“Like” to Liberation: Scents of the Jasmine Revolution

The recent protests in Egypt have erupted with great fervor. No one could have predicted the timing and scale of the past few days’ events, but one thing is for sure: it’s about time. Egyptians have felt the heavy fist of Mubarak’s rule for far too long. It is about time the Egyptian people presented such a strong united front against their current political situation. Like at other points in history, there comes a point in time when a culture reaches the breaking point of the injustice they can accept before they revolt. That point is explosive. It is the throwing off of oppression. It is the liberation of multitudes, and its power is equaled only by its fragility. Egypt has reached that point.

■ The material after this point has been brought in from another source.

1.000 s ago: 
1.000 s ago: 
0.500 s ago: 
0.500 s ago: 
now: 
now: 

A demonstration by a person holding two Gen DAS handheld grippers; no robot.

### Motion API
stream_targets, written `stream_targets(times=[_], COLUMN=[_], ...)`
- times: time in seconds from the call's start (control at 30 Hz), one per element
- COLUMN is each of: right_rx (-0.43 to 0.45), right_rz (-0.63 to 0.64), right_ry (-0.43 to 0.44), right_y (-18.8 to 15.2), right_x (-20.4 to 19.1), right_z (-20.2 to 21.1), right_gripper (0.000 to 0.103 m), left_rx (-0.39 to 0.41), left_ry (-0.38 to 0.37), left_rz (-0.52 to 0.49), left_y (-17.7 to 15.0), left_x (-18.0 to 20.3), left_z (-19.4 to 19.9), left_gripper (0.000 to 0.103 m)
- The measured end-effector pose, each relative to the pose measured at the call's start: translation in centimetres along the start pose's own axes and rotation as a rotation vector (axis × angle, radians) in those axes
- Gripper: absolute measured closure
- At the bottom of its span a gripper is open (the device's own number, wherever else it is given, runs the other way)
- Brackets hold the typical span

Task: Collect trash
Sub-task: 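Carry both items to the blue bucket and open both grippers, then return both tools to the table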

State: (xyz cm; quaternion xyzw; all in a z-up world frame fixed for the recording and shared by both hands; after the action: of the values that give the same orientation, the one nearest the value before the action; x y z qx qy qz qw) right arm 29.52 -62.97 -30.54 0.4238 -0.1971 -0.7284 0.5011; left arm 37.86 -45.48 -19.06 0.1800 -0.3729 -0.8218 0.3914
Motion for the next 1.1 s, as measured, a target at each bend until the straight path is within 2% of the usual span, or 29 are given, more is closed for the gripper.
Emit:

I am proud of them, the peaceful Egyptian protesters. I hope they succeed in changing their state to be more responsive to the desires of the people. I think of the taxi driver who I questioned about his opinions of Mubarak, and the gesture he made crossing his wrists and making fists to communicate his shackles. I also think of a member of my host family, whose face was covered in scars from years of demonstrating against the government on a smaller scale. And so I took to the streets with hundreds of other Chicagoans like myself on Saturday afternoon, to rally for justice and liberation in Egypt.

The rally took place at 500 North Michigan Avenue, in front of the Egyptian Consulate. It was Saturday, January 29th, at 2:00 in the afternoon. Hundreds of people gathered to show their support. People chanted things like, “Obama, you know, Mubarak’s got to go!” while others carried signs, waved Egyptian flags, and took pictures on their phones.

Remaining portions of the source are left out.